Search the material for "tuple" and copy each line in which it is found.

## [THE RECORDS]
━━━━━━━━━━

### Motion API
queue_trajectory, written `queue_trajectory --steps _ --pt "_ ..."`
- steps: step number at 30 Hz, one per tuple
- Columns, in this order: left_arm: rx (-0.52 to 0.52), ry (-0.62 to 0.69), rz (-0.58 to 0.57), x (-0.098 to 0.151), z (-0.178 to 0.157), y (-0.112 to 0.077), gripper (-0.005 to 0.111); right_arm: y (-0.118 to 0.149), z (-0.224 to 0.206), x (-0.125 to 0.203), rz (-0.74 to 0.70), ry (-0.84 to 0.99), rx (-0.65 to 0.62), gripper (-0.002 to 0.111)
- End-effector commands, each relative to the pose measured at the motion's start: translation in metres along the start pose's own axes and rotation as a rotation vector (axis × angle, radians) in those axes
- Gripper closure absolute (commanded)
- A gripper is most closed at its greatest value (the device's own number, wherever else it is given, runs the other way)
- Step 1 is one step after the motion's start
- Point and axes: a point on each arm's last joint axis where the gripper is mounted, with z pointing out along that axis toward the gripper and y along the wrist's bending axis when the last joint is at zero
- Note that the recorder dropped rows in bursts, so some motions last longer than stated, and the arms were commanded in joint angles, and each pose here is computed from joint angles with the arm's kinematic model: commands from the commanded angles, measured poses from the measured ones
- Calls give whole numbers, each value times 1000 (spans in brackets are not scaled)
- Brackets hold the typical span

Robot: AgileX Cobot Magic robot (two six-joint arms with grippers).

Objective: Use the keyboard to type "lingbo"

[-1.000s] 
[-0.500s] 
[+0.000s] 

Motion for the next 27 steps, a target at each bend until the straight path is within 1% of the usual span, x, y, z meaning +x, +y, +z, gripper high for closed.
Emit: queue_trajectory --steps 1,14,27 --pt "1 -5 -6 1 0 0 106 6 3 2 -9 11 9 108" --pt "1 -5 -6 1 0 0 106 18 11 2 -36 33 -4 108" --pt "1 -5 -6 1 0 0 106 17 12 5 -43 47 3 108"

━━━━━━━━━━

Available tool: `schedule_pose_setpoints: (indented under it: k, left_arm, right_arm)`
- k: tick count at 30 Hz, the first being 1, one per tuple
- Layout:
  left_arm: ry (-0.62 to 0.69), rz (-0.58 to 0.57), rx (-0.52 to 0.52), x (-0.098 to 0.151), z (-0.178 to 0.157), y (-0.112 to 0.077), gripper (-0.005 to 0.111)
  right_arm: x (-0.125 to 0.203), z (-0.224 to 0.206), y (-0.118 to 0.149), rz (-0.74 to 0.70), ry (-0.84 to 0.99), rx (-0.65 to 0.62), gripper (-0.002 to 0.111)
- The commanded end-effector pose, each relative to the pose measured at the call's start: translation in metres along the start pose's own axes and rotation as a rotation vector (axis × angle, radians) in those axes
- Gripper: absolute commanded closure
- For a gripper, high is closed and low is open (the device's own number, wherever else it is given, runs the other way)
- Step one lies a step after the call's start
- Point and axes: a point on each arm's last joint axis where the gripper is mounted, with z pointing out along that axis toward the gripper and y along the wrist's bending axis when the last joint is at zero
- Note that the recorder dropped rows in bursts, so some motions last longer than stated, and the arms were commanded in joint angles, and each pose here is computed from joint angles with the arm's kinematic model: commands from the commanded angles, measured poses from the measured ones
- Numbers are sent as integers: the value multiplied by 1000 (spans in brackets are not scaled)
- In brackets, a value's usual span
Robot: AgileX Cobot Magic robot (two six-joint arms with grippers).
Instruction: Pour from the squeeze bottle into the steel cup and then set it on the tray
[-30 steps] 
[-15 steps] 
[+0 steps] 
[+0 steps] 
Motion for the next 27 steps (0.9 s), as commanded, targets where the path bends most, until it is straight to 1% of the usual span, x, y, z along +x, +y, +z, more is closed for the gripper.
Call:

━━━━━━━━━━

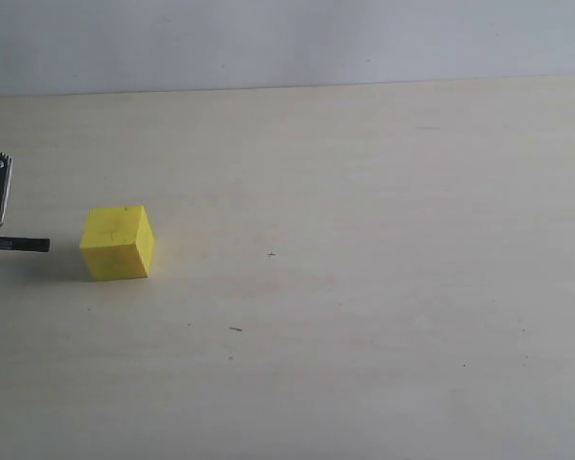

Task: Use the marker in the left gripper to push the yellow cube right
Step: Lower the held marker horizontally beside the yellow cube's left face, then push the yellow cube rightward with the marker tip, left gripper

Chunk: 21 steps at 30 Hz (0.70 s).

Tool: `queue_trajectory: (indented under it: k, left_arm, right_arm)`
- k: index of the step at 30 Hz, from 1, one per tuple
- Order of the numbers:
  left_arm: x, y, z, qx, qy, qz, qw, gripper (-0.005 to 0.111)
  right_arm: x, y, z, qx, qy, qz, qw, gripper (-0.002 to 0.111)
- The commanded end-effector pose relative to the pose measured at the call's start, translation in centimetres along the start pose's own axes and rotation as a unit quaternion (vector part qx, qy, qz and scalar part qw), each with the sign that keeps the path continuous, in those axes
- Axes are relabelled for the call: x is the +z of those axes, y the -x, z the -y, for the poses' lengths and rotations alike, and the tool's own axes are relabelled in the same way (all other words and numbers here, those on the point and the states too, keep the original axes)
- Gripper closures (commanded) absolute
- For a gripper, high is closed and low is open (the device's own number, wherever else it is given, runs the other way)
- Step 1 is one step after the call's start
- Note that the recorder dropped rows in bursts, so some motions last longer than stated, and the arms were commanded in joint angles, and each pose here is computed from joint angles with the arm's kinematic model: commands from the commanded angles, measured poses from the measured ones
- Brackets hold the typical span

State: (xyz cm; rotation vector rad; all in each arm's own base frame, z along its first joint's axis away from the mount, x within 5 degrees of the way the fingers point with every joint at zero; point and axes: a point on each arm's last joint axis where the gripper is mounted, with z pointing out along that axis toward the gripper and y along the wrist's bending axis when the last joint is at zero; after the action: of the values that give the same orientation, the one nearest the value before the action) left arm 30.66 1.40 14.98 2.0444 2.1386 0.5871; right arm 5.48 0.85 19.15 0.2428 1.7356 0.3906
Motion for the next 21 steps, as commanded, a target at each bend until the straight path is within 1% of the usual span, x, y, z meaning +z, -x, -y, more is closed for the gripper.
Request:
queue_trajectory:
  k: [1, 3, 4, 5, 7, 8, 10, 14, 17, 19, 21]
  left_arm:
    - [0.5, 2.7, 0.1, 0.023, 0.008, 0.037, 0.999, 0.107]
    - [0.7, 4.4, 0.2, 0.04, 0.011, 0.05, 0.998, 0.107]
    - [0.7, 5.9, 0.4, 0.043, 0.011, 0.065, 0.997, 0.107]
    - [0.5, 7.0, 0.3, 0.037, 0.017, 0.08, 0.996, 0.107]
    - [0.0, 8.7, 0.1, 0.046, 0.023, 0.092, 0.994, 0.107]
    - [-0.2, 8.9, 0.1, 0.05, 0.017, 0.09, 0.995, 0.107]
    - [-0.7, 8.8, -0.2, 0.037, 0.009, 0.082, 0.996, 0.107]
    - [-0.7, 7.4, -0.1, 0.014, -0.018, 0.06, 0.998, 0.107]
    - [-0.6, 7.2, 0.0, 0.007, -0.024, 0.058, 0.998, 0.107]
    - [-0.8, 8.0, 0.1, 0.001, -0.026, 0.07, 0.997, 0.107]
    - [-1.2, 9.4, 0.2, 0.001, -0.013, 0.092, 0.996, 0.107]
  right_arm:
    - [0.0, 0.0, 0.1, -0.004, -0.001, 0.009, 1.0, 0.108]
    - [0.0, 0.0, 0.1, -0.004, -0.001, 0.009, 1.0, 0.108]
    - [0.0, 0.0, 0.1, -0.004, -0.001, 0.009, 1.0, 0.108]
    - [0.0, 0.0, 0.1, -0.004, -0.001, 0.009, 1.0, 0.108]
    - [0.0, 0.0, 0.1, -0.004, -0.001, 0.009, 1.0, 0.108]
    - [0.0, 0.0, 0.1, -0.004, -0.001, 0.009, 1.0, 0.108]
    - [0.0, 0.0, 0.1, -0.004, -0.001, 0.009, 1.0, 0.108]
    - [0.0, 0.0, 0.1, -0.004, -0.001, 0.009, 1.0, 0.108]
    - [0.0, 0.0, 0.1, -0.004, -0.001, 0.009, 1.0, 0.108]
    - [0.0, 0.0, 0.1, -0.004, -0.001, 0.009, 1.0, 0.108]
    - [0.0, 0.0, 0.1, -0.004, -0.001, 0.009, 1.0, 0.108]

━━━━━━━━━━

## [OUTPUT OF THE EXERCISE]
- steps: step number at 30 Hz, one per tuple
- k: tick count at 30 Hz, the first being 1, one per tuple
- k: index of the step at 30 Hz, from 1, one per tuple

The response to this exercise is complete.